This article appears in Historical Dictionary of the British Empire.
This war in 1846-47 was the seventh of the nine Xhosa or 'Kaffir wars' in the Cape Colony. Tsili, arrested for stealing an ax, was rescued by his friends, but a Khoikhoi prisoner to whom he was manacled was killed during the rescue. This was the pretext for the war, but the roots of the conflict were in the many unresolved issues from the sixth war in 1834-5. Although Sir Benjamin D'Urban's annexation of Queen Adelaide Province had been rescinded by Lord Glenelg, a new system of treaties had been imposed on the Xhosa chiefs. However, their divided and limited authority could not always control their desperate people who had lost cattle and land to the whites. With increasing impoverishment, any drought made the situation worse. A large party of whites had been outraged by the disannexation and continued to demand a conquest of the Xhosa and confiscation of all their land. The harsh treatment and killing of Hintsa (see article) in 1835 was symptomatic of the attitude of many British military and government officials; 'uncivilized' people like the Xhosa could best be controlled by harsh, high-handed actions. Xhosa distrust was very great.
Sir Peregrine Maitland arrived as governor in 1844 to find tensions high and the treaty system collapsing. He began to make unilateral changes to the treaties and to treat the chiefs peremptorily. He was convinced that a preemptive attack would quickly settle the Xhosa. The Tsili incident was used as the excuse for launching a war on the Xhosa. But victory was not as quick as had been expected. Rain quickly bogged down the British wagons and the Xhosa burned all the grass for the oxen and horses; the British attack stalled. The Khoikhoi troops were mutinous because of low pay and low morale and colonial whites were reluctant to participate. Moreover, the Xhosa had learned to avoid pitched battles. Adopting guerrilla tactics of hit and fade into the bush country, the Xhosa had many successes in the early fighting. Nevertheless, just when they appeared closer to military victory than ever before, many Xhosa chiefs sued for peace.
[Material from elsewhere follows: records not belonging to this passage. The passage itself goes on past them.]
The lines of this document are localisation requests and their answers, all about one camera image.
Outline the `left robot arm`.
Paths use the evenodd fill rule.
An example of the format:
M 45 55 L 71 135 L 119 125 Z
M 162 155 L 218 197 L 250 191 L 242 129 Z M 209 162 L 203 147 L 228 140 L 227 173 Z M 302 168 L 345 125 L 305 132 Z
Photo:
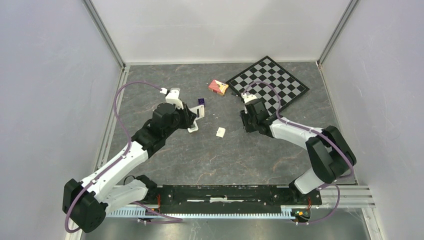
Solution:
M 151 158 L 160 150 L 176 130 L 190 130 L 196 125 L 201 110 L 188 108 L 183 103 L 177 108 L 171 103 L 161 103 L 153 111 L 130 142 L 107 164 L 80 181 L 70 179 L 63 190 L 62 210 L 65 221 L 72 220 L 77 229 L 85 233 L 95 230 L 111 213 L 133 202 L 153 203 L 157 190 L 135 179 L 128 186 L 115 185 L 131 170 Z

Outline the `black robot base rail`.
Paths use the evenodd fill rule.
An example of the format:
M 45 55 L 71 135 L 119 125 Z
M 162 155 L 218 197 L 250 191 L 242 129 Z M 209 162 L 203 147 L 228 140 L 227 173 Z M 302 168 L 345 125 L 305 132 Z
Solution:
M 145 175 L 138 179 L 148 187 L 141 205 L 127 205 L 110 217 L 294 220 L 323 203 L 319 191 L 302 194 L 291 185 L 157 185 Z

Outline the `red and white remote control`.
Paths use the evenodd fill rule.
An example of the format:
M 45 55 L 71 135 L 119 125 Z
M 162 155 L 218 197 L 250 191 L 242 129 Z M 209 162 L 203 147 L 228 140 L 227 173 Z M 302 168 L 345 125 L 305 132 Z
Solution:
M 193 129 L 198 126 L 197 120 L 200 120 L 205 116 L 205 106 L 203 104 L 200 104 L 198 106 L 189 108 L 189 110 L 196 115 L 196 118 L 194 119 L 193 124 L 190 126 L 190 128 Z

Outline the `white battery cover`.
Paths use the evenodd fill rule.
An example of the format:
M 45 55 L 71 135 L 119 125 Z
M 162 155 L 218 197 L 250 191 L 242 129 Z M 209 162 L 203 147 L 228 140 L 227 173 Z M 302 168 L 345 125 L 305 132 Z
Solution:
M 219 127 L 216 131 L 216 136 L 219 138 L 223 138 L 226 133 L 226 129 L 223 127 Z

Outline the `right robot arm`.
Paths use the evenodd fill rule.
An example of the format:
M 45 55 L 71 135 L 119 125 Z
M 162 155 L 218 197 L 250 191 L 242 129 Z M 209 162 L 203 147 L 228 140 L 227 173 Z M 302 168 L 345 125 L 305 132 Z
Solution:
M 305 149 L 311 167 L 290 183 L 289 199 L 302 204 L 309 193 L 334 183 L 345 173 L 353 174 L 357 159 L 335 126 L 311 127 L 288 120 L 286 117 L 270 116 L 265 101 L 248 95 L 240 112 L 244 130 L 259 132 L 270 138 L 284 140 Z
The Xhosa were starving; far from wanting war as the hawkish party among the whites had claimed, the failure of the crops the year before had left them desperately needing peace. Some chiefs adopted a passive stance and refused to fight. They did not admit defeat, but simply attempted to return to normal life. Others eluded British attempts to capture them and continued the fight for about 18 months. However, the systematic destruction of houses, crops and food by British forces eventually made further Xhosa resistance impossible. Some warriors were reduced to eating the hides on their shields, and the women and children were starving.
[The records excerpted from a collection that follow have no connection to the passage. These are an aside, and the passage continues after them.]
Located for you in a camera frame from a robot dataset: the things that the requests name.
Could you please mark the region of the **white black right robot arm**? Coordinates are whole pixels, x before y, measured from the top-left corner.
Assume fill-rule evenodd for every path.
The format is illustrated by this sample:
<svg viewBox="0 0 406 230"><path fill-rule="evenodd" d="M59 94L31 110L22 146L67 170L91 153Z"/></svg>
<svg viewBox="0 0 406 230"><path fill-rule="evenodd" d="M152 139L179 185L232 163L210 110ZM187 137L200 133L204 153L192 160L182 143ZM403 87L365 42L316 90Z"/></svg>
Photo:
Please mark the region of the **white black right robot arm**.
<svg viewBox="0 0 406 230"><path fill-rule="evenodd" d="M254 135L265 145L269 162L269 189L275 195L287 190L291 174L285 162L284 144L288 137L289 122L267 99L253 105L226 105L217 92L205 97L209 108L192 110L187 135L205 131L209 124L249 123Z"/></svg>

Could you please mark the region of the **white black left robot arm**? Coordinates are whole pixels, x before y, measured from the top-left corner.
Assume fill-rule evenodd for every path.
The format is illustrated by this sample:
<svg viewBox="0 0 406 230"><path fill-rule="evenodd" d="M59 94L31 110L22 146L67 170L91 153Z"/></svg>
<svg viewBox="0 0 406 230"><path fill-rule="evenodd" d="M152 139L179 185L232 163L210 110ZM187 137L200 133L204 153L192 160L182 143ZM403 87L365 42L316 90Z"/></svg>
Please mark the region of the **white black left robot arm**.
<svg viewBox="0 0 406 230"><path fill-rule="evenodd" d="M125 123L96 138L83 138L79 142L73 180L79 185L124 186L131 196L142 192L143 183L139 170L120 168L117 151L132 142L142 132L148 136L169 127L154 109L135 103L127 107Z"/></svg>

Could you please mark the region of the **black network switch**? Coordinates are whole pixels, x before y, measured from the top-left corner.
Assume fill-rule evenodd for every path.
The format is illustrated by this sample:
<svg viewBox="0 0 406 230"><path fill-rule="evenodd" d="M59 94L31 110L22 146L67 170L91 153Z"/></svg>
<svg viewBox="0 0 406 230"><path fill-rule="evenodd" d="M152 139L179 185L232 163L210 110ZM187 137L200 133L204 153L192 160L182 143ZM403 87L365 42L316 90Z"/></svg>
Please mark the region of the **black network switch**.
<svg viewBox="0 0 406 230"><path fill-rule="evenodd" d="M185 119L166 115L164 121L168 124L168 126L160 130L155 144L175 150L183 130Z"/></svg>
Maitland had been replaced in January 1847 by Sir Henry Pottinger who brought the war to a close. However, Sir Harry Smith, who had been deeply involved with D'Urban's administration in the 1830s and who returned from India to become governor in December 1847, made the settlement which was very similar to D'Urban's approach in 1835. Smith reannexed the lands disannexed in 1837the 'Ceded Territory' directly to the Cape and the rest of Queen Adelaide Province as a separate imperial colony named British Kaffraria. Many whites, both settlers and officials, appeared to believe that the Xhosa could always be pushed farther east; the Xhosa had been pushed successively east of the Great Fish and then beyond the Keiskamma Rivers. In 1835, the demand was to push them east of the Kei and even beyond the Mbashe. However, Smith recognized that this was impossible and that the increasing desperation of the Xhosa resistance was related to the intolerable congestion and crowding they were experiencing. Thus, British Kaffraria was to be reserved primarily for occupation by the Xhosa. However, Smith's arrogant and humiliating treatment of the Xhosa chiefs, especially the Ngqika chief Sandile, brought renewed war in December 1850. (References: J. B. Peires, The House of Phalo, 1982; C. C. Crais, White Supremacy and Black Resistance in Pre-Industrial South Africa, 1991.)